3. Experimental Results

3.1. High-Speed and High-Security QRNG Using Dual-Quadrature Heterodyne Detection

Due to environmental noise disturbances, such as the low-frequency noise of laser and relaxation oscillations, the power spectrum of the measured signal often exhibits pronounced noise in the low-frequency region, where quantum noise is overshadowed. We select a signal window centered at 825 MHz with a 1.4 GHz bandwidth as the true quantum entropy source for QRNG. Figure 5a shows the power spectrum within the effective bandwidth of the detectors in the dual-quadrature heterodyne detection. To verify the balance of the optical system, we measure the shot noise as a function of the LO power, as shown in Figure 5b. The first point in the figure represents electronic noise, and the linear behavior of the dual-quadrature quantum noise signals over a wide range of LO powers demonstrates the reliability of the detection system. It is emphasized that the LO power remains within the linear operating region of the photodiodes.

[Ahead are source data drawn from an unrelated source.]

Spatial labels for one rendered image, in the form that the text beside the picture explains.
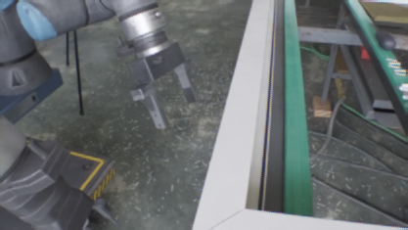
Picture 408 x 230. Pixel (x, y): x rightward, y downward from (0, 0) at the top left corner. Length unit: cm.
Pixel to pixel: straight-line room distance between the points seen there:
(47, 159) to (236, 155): 21
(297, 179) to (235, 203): 14
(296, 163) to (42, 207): 34
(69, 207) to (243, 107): 27
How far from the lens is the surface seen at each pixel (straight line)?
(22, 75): 102
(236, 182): 32
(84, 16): 74
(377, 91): 123
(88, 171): 126
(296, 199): 41
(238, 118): 40
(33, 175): 37
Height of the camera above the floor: 118
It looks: 37 degrees down
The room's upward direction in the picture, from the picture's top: 2 degrees counter-clockwise
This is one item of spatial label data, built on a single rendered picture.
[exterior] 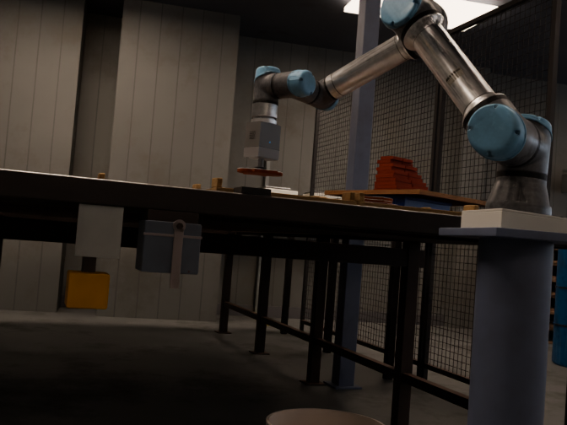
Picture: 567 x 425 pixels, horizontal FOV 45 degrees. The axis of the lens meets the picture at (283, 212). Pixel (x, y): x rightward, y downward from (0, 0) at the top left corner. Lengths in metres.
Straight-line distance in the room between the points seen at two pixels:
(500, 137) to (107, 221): 0.90
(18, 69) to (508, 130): 5.81
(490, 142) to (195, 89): 5.37
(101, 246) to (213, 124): 5.15
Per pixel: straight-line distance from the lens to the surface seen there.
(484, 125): 1.56
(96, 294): 1.59
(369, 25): 4.18
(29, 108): 6.84
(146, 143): 6.61
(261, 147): 1.96
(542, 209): 1.66
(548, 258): 1.67
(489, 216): 1.63
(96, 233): 1.61
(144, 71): 6.73
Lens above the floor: 0.80
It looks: 3 degrees up
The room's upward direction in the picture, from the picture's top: 4 degrees clockwise
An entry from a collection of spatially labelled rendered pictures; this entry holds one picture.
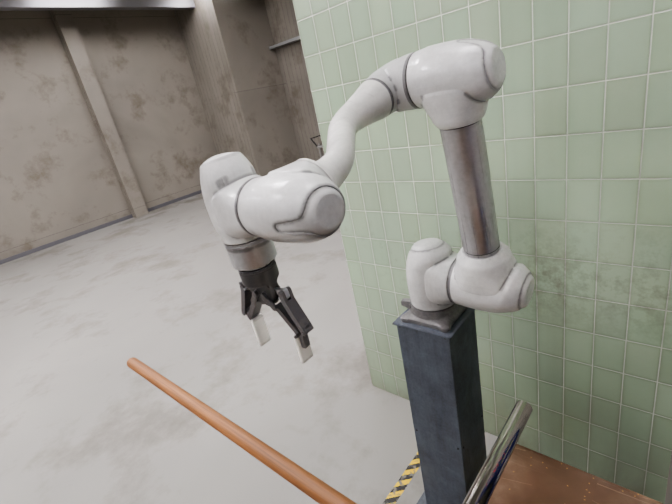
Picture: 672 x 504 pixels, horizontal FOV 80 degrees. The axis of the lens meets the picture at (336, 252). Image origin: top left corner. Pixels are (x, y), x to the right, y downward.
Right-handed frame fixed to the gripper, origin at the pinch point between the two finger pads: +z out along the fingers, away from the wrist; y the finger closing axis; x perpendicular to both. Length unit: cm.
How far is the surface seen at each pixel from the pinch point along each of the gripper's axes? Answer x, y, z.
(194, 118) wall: -554, 930, -40
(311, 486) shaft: 16.8, -21.0, 9.3
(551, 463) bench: -55, -37, 74
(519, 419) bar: -14.7, -43.0, 13.5
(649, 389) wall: -105, -57, 78
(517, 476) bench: -46, -30, 74
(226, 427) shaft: 16.7, 3.5, 9.3
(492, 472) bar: -2.1, -42.9, 13.1
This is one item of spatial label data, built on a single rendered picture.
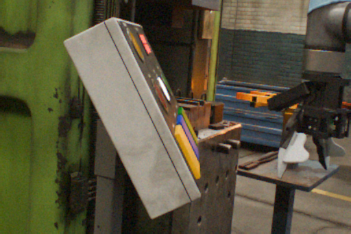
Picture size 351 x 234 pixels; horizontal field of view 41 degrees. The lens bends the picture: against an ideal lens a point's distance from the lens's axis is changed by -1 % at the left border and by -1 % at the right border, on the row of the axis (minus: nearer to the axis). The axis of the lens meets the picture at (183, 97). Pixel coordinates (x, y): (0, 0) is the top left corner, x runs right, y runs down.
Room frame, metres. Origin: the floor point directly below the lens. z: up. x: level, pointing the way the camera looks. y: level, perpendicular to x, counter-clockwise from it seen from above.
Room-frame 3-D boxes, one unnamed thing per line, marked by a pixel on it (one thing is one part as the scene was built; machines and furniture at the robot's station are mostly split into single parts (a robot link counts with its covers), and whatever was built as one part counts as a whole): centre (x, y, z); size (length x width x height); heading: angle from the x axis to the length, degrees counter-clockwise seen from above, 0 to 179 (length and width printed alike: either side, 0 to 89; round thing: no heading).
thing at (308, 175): (1.79, -0.43, 0.71); 0.40 x 0.30 x 0.02; 148
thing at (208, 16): (1.70, -0.06, 1.27); 0.09 x 0.02 x 0.17; 155
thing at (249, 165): (1.94, -0.41, 0.73); 0.60 x 0.04 x 0.01; 146
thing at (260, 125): (5.54, -0.81, 0.36); 1.20 x 0.80 x 0.72; 60
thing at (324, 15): (0.89, -0.26, 1.23); 0.09 x 0.08 x 0.11; 47
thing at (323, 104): (0.88, -0.26, 1.07); 0.09 x 0.08 x 0.12; 39
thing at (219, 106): (1.54, -0.07, 0.95); 0.12 x 0.08 x 0.06; 65
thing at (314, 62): (0.89, -0.26, 1.15); 0.08 x 0.08 x 0.05
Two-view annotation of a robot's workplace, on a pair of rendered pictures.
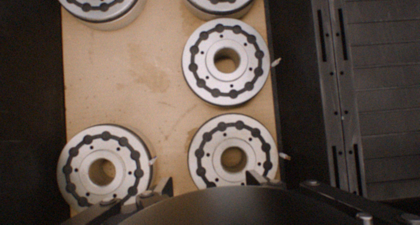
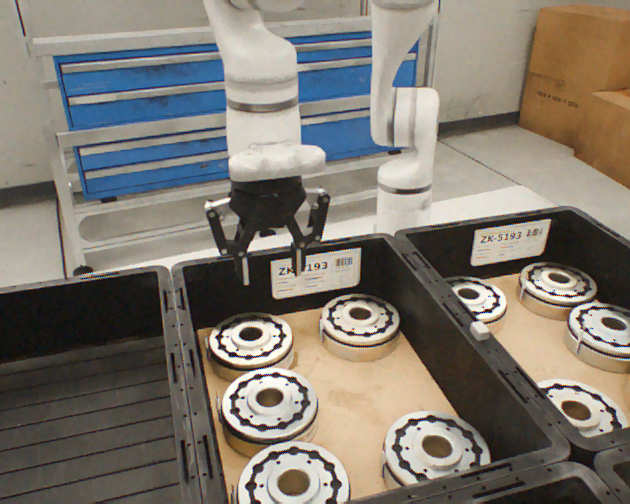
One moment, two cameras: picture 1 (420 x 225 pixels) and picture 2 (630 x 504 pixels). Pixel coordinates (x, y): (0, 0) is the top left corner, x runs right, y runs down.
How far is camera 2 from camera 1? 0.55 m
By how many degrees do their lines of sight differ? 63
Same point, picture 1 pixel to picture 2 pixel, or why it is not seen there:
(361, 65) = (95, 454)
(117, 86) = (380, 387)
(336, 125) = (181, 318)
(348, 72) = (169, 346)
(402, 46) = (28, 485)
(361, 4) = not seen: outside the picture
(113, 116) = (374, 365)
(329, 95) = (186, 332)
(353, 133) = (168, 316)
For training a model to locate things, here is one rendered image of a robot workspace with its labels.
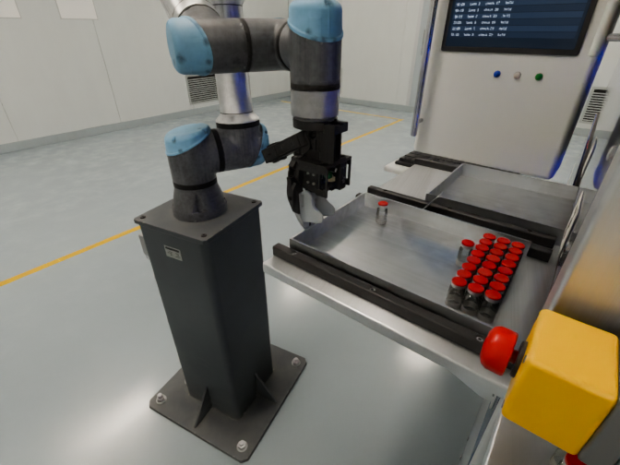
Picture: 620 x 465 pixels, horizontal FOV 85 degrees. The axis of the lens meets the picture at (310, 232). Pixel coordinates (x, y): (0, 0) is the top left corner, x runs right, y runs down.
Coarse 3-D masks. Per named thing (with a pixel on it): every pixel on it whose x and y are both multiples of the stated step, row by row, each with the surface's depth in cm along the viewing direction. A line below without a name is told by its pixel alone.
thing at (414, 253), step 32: (320, 224) 67; (352, 224) 72; (384, 224) 72; (416, 224) 72; (448, 224) 68; (320, 256) 58; (352, 256) 62; (384, 256) 62; (416, 256) 62; (448, 256) 62; (384, 288) 51; (416, 288) 54; (480, 320) 44
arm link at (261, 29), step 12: (252, 24) 51; (264, 24) 51; (276, 24) 52; (252, 36) 50; (264, 36) 51; (276, 36) 51; (252, 48) 51; (264, 48) 52; (276, 48) 52; (252, 60) 52; (264, 60) 53; (276, 60) 54
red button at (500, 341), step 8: (496, 328) 30; (504, 328) 29; (488, 336) 30; (496, 336) 29; (504, 336) 29; (512, 336) 29; (488, 344) 29; (496, 344) 28; (504, 344) 28; (512, 344) 28; (480, 352) 30; (488, 352) 29; (496, 352) 28; (504, 352) 28; (512, 352) 29; (488, 360) 29; (496, 360) 28; (504, 360) 28; (512, 360) 29; (488, 368) 29; (496, 368) 29; (504, 368) 28
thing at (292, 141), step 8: (296, 136) 55; (272, 144) 61; (280, 144) 58; (288, 144) 57; (296, 144) 56; (304, 144) 55; (264, 152) 61; (272, 152) 60; (280, 152) 59; (288, 152) 58; (272, 160) 61; (280, 160) 61
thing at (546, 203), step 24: (480, 168) 92; (432, 192) 80; (456, 192) 86; (480, 192) 86; (504, 192) 86; (528, 192) 86; (552, 192) 84; (576, 192) 81; (504, 216) 69; (528, 216) 75; (552, 216) 75
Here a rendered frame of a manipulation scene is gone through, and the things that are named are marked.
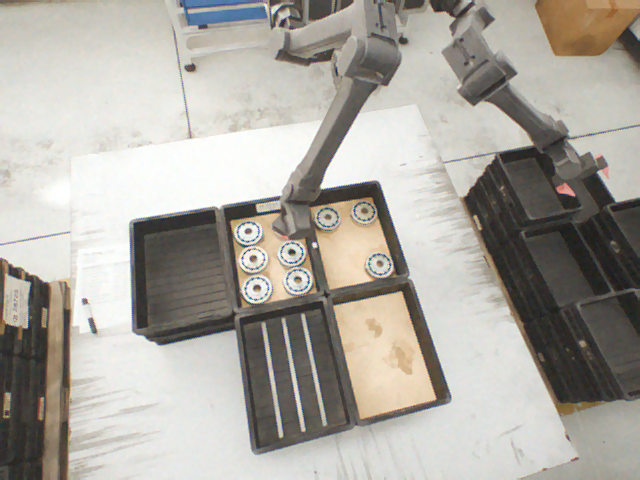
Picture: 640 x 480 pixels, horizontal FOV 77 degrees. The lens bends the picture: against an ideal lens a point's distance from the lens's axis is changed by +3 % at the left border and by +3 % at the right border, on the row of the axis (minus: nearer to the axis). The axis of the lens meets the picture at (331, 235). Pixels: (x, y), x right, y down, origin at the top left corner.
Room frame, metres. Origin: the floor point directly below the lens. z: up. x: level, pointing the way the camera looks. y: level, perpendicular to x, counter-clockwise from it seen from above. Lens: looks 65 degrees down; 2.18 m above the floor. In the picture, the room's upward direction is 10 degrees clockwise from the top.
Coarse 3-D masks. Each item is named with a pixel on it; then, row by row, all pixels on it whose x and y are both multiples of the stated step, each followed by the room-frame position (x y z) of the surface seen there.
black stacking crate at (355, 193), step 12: (324, 192) 0.76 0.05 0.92; (336, 192) 0.78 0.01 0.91; (348, 192) 0.80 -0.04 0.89; (360, 192) 0.82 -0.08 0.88; (372, 192) 0.84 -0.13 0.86; (312, 204) 0.75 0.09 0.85; (324, 204) 0.76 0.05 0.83; (384, 216) 0.72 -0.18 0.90; (384, 228) 0.69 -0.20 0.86; (396, 252) 0.58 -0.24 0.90; (396, 264) 0.55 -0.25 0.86
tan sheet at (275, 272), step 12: (264, 216) 0.67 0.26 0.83; (276, 216) 0.68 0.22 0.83; (264, 228) 0.62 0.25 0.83; (264, 240) 0.57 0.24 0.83; (276, 240) 0.58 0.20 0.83; (300, 240) 0.59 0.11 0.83; (240, 252) 0.51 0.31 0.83; (276, 252) 0.53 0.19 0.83; (276, 264) 0.48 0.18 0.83; (240, 276) 0.42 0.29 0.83; (276, 276) 0.44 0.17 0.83; (312, 276) 0.46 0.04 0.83; (276, 288) 0.40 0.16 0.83; (312, 288) 0.42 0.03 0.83; (276, 300) 0.35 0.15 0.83
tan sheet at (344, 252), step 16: (336, 208) 0.76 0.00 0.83; (352, 224) 0.70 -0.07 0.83; (320, 240) 0.61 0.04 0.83; (336, 240) 0.62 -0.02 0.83; (352, 240) 0.63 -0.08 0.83; (368, 240) 0.64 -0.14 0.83; (384, 240) 0.66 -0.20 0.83; (336, 256) 0.56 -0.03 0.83; (352, 256) 0.57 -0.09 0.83; (336, 272) 0.49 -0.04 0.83; (352, 272) 0.51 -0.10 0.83
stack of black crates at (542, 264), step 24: (528, 240) 1.02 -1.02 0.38; (552, 240) 1.05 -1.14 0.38; (576, 240) 1.03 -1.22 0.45; (504, 264) 0.93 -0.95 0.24; (528, 264) 0.86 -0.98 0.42; (552, 264) 0.91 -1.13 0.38; (576, 264) 0.93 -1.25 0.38; (528, 288) 0.78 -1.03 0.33; (552, 288) 0.78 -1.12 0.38; (576, 288) 0.80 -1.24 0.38; (600, 288) 0.80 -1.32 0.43; (528, 312) 0.68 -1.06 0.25
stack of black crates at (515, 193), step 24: (504, 168) 1.28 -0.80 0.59; (528, 168) 1.39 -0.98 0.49; (552, 168) 1.36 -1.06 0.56; (480, 192) 1.30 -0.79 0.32; (504, 192) 1.20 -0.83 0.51; (528, 192) 1.24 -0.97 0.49; (552, 192) 1.26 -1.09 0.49; (480, 216) 1.20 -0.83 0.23; (504, 216) 1.11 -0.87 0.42; (528, 216) 1.03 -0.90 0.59; (552, 216) 1.06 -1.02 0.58; (504, 240) 1.03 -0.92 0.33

The dual-quadrature simultaneous measurement scheme not only generates quantum random numbers but also directly performs high-precision tomography of the quantum state, providing crucial evidence for the precise characterization of the entropy source. By monitoring the statistical distributions of time series and the phase space distribution of the quantum noise, the deviations from the ideal distributions can be calculated to identify potential security loopholes. We experimentally reconstruct the Husimi phase-space distribution of the vacuum state to monitor the deviations of the dual quadratures. Figure 6 shows the phase space of the vacuum state, obtained directly from the measured quadratures P and Q with the phase space resolutions of δ p = 1.477 × 10 4 and δ q = 1.472 × 10 4 . Ideally, the quadrature variance of the vacuum state is 1/2. However, in the experiment, the non-quantum-noise variances of the dual-quadrature detectors are 25.4% and 25.0%, respectively, attributed to the electronic noise of the detectors and the LO fluctuations. Hence, the actual measured variances in the results are always greater than 1/2, amounting to σ q 2 = 0.6503 and σ p 2 = 0.6663 . Moreover, we employed the NIST 800-90B entropy evaluation test to assess the entropy of the dual-quadrature raw signals. The minimum entropy values, derived from the lowest values of 10 test items, were 5.767 and 5.569 per eight bits. The corresponding maximum entropies were 7.965 and 7.947. The test results indicate that the extracted dual-quadrature entropy source exhibits high-quality randomness.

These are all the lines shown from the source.